L'apparition de la Panthère dans ce contexte est évidemment humoristique. De même que les ronds de fumée provoquent presque inévitablement un sourire. Mais il y a quelque chose d' étrange dans chacun des cas. Le silence, probablement. Dans mes souvenirs la Panthère Rose ne parle pas et communique surtout pas des gestes. Quelle gêne ce serait que de subir la visite d'atelier de pareil individu. En tirant sur ce même fil je pourrais imaginer que la production de ronds de fumée est un sabotage de la parole. Ou au moins le choix délibéré de produire une image avec sa bouche, plutôt qu'un son.
La trace manquante utilisée dans le titre de ce petit texte pourrait voir le paradoxe de son apparition justifié. Cette absence est le sujet d'une tentation récurrente : lui donner une forme. Il est surprenant que cette forme nécessite une grande attention et une somme de travail exagérée. Un travail le plus souvent fastidieux et peu spectaculaire. On pourrait penser à Bruce Nauman et son Mapping the Studio (Fat Chance John Cage I) qui s'est étalé sur six mois et a produit des heures de vidéo surveillant des chats, rien, des souris et des insectes nocturnes.

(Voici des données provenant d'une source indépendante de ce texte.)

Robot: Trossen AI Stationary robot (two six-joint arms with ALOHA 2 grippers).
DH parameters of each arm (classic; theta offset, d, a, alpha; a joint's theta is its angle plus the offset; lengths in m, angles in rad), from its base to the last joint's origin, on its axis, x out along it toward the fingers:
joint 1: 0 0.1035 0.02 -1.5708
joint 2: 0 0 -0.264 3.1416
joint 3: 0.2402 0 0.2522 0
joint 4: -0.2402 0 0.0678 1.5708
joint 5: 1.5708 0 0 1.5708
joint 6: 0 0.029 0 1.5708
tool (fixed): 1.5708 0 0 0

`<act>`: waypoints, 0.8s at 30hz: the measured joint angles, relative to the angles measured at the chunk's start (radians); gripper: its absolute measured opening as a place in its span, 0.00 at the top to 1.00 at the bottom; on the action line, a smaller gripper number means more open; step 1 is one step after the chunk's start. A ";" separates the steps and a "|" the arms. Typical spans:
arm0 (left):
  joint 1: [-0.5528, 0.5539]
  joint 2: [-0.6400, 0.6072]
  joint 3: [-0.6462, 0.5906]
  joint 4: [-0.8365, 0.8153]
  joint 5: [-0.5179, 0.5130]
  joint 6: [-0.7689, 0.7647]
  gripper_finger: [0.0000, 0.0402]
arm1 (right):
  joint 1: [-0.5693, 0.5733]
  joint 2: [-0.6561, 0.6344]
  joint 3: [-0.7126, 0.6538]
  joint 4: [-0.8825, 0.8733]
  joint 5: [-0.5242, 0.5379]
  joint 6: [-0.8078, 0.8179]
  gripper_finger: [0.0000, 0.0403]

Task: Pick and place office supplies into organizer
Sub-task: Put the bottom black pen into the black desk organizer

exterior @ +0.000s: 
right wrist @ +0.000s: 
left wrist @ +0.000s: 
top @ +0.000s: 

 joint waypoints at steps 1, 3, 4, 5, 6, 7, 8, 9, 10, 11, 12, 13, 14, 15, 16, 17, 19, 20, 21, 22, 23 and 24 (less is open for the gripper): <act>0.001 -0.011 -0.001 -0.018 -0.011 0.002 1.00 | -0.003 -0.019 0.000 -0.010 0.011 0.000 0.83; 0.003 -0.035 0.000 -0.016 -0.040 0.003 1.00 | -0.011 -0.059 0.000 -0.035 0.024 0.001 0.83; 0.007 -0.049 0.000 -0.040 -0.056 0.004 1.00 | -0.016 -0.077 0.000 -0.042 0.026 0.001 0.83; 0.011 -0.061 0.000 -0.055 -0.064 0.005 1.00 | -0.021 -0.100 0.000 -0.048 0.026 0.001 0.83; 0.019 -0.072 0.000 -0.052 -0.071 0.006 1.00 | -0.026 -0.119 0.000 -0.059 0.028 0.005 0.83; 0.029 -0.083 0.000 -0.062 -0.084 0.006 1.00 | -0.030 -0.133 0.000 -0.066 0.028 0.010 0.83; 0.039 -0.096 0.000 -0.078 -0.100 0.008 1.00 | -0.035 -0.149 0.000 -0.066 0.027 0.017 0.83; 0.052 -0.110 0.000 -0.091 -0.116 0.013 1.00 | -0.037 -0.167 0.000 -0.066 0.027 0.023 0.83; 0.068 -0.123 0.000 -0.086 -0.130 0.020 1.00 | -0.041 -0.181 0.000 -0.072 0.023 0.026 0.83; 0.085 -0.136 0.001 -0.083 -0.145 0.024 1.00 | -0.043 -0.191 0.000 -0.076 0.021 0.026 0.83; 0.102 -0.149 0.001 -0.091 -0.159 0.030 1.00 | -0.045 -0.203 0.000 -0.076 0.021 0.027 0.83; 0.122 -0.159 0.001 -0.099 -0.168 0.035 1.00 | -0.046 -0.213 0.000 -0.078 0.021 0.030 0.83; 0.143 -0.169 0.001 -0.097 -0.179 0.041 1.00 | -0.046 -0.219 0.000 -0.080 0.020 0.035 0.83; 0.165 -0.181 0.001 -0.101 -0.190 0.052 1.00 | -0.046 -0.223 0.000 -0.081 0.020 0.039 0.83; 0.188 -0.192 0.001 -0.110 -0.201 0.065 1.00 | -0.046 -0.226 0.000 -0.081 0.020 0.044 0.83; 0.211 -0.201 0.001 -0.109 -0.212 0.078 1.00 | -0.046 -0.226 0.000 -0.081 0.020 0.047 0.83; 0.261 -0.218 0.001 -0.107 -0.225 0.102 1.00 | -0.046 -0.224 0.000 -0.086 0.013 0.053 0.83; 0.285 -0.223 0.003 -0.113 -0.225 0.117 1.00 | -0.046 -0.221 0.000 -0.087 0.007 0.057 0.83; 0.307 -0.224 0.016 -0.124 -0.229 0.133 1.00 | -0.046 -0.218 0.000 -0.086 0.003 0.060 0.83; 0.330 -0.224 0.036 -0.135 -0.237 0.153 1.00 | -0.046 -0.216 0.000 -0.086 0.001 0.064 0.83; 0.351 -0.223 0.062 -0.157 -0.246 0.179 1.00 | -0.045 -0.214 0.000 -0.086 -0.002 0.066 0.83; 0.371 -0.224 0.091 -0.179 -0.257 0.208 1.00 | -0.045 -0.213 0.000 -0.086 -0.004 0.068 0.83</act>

Des animaux, un personnage de dessin animé silencieux et des ronds de fumée qui se dissipent partagent une certaine discrétion. Quelque chose d'une magie décevante qui disparaît sans laisser de traces, si ce n'est une odeur et quelques crottes. Rien du miracle promis par les films sur « l'artiste au travail ». Dans le cas de Nauman, l'artiste est carrément endormi et personne ne manipule la caméra. Tandis que ce texte approche de sa destination finale (c'est-à-dire nulle part), la référence à John Cage dans le titre de Bruce Nauman devient plus signifiante et les premiers mots de sa Conférence sur rien reviennent en mémoire : « Je suis ici, et il n'y a rien à dire . »
En dépit du ton quasi autoritaire que la phrase a acquis au fil du temps (une autorité que l'on pourrait hélas retrouver imprimée sur des mugs vendus au gift shop d'un musée), la surprise face à sa réapparition demeure. Une surprise similaire se produit au sujet des travaux sur l'atelier. Il n'y a en effet pas grand chose à voir et, pour le montrer, on se résout volontiers à en confier la tâche au chemin indécis emprunté par un rond de fumée, à une souris pourchassée par des chats domestiques ou à l'enthousiasme silencieux de la Panthère Rose. Des médiateurs d'un nouveau genre qui, enfin, nous foutent la paix.